Director, Breast & Gynecologic Cancer Research Program,
Sarah Cannon Research Institute
We restrict ourselves too much. We take "no" as answer entirely too often. If someone says "no", ask someone else.
Erika Paige Hamilton, MD
What do you do?
I'm a physician who treats people facing a diagnosis of breast and gynecologic cancers. In addition to providing standard therapy options for these patients, I also run our clinical trial research program. I am involved in drugs from first-in-human phase I development all the way to registrational phase III trials. I am privileged to have many clinical trials to offer my patients to advance their care and the care of people to come. I also manage the breast and GYN clinical trial menu across our Sarah Cannon's strategic sites in Kansas City, Florida, Tennessee, etc.
Why did you choose this field?
I was one of the likely annoying children who from a young age in kindergarten said I was going to be a doctor. I loved science, I loved solving problems and I wanted to help people. My mom was diagnosed with breast cancer when I was in middle school and luckily had very early stage disease and was cured. However, at that point I wasn't really interested so much in cancer. I went into medical school thinking I wanted to be a pediatric neurosurgeon and after experiences shadowing and doing internships during the summers, I realized that I really loved the dynamics of shared decision making with adults. I loved being able to give them all the information and help them be confident in the decisions they were making for their care; give them as much peace and control as they could have in an otherwise uncontrollable situation. I then became quite interested in cancer again and once interested in cancer I knew breast cancer was where I wanted to be.
What do you look at and think, "I wish younger me would have known this was possible"?

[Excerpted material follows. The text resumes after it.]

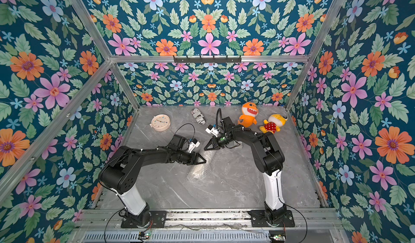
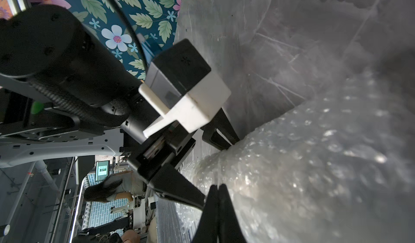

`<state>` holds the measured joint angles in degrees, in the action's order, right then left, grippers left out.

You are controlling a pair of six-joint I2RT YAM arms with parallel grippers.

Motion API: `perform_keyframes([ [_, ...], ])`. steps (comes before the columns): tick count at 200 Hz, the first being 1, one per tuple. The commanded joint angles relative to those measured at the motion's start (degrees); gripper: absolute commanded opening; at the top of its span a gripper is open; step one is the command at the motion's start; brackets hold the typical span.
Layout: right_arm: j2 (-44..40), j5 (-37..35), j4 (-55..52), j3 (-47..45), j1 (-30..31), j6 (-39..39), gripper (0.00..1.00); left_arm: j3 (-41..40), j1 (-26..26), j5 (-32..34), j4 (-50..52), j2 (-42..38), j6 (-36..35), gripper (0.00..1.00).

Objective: Wrap vases in bubble wrap
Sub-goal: Stick the tape on the bubble wrap.

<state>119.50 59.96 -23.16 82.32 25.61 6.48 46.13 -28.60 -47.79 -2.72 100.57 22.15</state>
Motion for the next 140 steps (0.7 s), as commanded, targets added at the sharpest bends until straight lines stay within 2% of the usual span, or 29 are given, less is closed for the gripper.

I heard from many people along the way "you can't have it all". I think that's wrong. You can have everything you want. Being a wife, mom, daughter, scientist, doctor, and researcher is a juggle from hour to hour or day to day for sure - but you can have it all. Don't let someone else tell you what is possible for yourself - go out and create the life and roles you want. You don't have to fit a mold to be successful, in fact those who create their own mold instead of laying in someone else's are happier and often more successful. I've stood on national and international stages speaking to thousands about breast cancer advances and I've also had to skip conference calls to just sit on the floor and play with my daughters. Set boundaries, strive for more, achieve what YOU want.
Why do you love working in STEM?
The thing I love about science is that its always changing - we make advances every single day. What gets me up every morning is the excitement about a new drug in clinic that is benefitting my patient. The possibility and reality of someone getting a treatment that is better than what is currently available. I live for the great scan reports for my patients!

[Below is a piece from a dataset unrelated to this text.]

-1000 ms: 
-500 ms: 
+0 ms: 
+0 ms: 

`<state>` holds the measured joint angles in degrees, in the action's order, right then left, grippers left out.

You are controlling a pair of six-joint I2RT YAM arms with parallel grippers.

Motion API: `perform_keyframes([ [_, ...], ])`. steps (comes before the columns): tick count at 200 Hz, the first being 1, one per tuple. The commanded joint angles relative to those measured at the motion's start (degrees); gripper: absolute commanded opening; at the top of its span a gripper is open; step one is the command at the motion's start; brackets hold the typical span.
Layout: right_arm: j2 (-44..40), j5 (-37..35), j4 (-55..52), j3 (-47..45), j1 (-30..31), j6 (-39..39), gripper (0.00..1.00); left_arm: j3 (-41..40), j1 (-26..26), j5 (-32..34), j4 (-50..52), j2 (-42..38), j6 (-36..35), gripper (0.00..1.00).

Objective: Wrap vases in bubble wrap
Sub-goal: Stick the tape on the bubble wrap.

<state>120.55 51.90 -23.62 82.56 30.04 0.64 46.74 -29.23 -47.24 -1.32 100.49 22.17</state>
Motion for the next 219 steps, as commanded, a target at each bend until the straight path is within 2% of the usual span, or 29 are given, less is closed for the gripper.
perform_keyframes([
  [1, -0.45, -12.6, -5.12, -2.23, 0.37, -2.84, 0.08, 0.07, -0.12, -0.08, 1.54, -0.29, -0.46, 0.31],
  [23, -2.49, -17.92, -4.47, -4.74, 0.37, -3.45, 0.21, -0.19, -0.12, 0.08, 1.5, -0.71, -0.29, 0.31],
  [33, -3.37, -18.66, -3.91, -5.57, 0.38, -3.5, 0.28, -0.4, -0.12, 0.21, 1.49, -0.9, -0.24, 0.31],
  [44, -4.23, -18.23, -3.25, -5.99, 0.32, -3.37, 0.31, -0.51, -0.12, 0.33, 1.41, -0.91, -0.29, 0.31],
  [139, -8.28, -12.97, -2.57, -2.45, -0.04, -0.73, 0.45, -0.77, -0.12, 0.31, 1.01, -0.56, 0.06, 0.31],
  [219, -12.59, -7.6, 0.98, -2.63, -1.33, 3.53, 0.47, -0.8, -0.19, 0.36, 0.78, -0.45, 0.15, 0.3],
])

Best advice for next generation?
Don't let anyone tell you "you can't". You CAN do anything you want to. It may not be easy, but you CAN. We restrict ourselves too much. We take "no" as answer entirely too often. If someone says "no", ask someone else, and maybe 100 times, then do it anyway even if you never get a "yes".
Go where your passion is, if you find something interesting - learn more. If you make your work your passion, you won't ever work a day in your life. That old saying is so true. Do what you love. Life is too short.
Inspo quote / fun fact / role model
"Try...for who knows what is possible."